YOUR TASK: Retype only the lines at the head of the records, first through the one with "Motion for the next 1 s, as", exactly as written.

RECORDS PROVIDED:
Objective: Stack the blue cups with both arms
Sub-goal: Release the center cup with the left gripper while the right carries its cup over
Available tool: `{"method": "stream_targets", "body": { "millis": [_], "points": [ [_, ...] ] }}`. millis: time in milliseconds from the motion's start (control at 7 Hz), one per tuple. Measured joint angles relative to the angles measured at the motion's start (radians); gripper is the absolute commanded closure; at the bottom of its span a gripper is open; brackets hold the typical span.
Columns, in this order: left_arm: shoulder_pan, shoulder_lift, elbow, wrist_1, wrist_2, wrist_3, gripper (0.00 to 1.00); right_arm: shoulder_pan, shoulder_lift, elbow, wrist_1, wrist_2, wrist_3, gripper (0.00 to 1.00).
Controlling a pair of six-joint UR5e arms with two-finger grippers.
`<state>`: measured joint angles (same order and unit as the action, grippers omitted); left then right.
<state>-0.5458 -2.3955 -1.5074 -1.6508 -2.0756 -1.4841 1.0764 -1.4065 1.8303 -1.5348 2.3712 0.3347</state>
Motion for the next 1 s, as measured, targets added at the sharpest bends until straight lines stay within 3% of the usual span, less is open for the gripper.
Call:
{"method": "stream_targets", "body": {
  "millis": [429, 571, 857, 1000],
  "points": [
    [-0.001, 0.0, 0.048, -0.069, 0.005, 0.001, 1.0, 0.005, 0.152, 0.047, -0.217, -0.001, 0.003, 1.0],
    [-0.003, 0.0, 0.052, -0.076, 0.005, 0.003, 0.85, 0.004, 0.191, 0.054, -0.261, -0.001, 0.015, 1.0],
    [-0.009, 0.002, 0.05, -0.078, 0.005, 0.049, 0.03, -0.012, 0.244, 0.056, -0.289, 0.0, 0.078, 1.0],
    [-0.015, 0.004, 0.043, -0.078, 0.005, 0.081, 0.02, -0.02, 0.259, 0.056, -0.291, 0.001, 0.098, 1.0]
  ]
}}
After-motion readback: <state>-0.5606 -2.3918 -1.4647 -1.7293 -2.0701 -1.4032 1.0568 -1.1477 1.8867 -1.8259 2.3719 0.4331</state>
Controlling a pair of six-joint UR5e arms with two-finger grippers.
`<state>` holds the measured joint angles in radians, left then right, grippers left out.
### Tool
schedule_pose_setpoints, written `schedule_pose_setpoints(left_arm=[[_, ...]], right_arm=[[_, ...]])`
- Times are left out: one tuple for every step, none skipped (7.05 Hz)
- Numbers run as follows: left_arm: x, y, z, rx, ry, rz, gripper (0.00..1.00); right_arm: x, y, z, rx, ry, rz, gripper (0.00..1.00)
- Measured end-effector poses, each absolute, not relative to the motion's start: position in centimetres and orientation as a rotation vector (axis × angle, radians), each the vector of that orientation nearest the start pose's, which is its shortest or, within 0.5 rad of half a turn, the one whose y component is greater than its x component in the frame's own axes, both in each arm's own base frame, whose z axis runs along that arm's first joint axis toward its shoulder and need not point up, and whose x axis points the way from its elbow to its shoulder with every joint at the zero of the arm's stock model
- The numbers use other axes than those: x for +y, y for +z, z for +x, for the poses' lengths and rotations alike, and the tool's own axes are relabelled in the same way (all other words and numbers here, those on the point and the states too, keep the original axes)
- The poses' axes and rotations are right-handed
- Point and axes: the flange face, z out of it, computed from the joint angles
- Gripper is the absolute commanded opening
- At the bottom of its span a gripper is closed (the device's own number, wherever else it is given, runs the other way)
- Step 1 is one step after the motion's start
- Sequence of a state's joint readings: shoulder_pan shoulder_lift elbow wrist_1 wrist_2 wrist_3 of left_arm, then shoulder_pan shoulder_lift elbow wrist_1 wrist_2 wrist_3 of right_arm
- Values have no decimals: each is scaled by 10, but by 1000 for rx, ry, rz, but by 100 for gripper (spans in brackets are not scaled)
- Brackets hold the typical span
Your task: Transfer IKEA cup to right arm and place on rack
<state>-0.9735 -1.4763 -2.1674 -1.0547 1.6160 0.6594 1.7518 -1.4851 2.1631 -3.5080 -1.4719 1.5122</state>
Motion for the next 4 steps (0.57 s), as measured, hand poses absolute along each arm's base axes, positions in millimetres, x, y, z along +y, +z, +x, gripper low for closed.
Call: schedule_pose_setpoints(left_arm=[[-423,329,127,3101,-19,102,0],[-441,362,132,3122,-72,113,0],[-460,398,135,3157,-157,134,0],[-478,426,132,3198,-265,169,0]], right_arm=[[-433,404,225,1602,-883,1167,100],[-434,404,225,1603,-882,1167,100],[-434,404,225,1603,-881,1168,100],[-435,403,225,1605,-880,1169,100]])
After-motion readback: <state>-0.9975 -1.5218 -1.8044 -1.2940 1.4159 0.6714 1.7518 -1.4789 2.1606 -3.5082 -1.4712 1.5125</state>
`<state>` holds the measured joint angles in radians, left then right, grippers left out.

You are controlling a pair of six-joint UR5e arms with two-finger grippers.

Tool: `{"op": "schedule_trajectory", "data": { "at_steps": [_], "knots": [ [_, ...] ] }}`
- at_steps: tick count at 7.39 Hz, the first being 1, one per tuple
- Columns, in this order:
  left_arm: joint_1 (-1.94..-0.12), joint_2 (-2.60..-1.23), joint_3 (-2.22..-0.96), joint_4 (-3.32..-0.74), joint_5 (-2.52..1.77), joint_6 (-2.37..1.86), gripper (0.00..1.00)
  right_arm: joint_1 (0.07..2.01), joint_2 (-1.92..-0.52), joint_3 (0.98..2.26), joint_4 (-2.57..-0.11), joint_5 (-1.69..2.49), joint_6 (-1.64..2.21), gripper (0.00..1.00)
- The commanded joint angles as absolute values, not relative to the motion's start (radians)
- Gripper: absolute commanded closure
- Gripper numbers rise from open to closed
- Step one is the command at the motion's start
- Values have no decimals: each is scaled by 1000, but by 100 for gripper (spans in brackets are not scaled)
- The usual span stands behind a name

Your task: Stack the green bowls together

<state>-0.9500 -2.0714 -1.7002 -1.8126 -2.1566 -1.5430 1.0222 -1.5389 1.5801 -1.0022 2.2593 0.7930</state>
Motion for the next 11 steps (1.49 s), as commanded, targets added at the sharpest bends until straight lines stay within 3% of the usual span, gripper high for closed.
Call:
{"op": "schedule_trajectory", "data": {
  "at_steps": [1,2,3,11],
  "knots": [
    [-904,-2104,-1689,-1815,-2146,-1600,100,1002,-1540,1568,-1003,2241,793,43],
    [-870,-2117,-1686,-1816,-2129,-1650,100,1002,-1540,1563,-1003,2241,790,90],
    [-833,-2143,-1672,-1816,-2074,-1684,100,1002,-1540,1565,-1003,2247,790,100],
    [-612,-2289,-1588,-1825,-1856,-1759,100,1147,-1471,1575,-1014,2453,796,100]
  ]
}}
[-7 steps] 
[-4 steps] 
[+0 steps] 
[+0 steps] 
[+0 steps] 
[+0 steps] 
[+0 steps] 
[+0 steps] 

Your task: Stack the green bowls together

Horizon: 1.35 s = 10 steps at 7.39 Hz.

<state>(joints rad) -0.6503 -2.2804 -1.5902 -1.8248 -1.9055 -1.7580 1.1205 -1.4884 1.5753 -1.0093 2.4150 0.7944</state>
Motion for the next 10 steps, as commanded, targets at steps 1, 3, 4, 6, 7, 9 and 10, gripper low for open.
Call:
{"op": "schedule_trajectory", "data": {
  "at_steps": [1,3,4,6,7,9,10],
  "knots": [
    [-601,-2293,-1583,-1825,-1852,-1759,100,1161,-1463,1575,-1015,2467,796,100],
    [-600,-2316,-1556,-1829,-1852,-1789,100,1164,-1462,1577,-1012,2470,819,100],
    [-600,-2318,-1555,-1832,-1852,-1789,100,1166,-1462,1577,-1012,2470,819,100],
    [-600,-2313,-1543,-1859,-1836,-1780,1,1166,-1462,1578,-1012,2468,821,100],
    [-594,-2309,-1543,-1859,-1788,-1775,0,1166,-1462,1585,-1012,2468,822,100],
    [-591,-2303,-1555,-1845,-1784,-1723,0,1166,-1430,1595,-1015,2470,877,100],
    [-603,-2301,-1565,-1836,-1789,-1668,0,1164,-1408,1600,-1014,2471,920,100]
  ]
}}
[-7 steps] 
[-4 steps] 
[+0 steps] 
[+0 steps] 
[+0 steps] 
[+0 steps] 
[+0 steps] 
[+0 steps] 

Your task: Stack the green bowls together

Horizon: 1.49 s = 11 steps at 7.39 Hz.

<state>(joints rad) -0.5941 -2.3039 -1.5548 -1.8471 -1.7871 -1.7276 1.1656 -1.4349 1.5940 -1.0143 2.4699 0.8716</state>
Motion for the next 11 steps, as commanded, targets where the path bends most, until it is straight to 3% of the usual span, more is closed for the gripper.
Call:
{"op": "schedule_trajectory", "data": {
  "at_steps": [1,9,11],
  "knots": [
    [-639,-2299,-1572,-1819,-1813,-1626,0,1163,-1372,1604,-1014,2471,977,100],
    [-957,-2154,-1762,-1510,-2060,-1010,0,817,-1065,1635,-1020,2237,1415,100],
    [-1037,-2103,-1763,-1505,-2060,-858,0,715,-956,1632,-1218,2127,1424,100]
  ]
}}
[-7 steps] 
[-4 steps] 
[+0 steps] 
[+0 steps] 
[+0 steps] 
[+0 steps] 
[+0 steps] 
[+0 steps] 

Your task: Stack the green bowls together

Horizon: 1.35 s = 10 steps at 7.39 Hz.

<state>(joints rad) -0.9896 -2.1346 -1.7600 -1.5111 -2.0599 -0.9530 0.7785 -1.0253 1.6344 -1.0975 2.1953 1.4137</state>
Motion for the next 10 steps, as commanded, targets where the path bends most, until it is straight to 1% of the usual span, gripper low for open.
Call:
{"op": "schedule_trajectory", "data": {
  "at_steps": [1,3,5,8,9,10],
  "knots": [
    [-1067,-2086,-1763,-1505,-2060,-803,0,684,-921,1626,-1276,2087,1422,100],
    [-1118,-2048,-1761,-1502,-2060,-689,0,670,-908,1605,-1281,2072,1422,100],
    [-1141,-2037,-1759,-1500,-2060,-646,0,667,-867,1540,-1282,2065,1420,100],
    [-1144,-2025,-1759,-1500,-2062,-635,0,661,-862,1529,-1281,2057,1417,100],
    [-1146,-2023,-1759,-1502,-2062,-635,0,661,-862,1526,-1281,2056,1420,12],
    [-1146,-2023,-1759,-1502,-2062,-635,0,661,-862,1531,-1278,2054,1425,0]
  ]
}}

RESULT FOR THIS EXERCISE:
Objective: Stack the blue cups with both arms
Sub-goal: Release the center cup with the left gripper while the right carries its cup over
Available tool: `{"method": "stream_targets", "body": { "millis": [_], "points": [ [_, ...] ] }}`. millis: time in milliseconds from the motion's start (control at 7 Hz), one per tuple. Measured joint angles relative to the angles measured at the motion's start (radians); gripper is the absolute commanded closure; at the bottom of its span a gripper is open; brackets hold the typical span.
Columns, in this order: left_arm: shoulder_pan, shoulder_lift, elbow, wrist_1, wrist_2, wrist_3, gripper (0.00 to 1.00); right_arm: shoulder_pan, shoulder_lift, elbow, wrist_1, wrist_2, wrist_3, gripper (0.00 to 1.00).
Controlling a pair of six-joint UR5e arms with two-finger grippers.
`<state>`: measured joint angles (same order and unit as the action, grippers omitted); left then right.
<state>-0.5458 -2.3955 -1.5074 -1.6508 -2.0756 -1.4841 1.0764 -1.4065 1.8303 -1.5348 2.3712 0.3347</state>
Motion for the next 1 s, as measured, targets added at the sharpest bends until straight lines stay within 3% of the usual span, less is open for the gripper.

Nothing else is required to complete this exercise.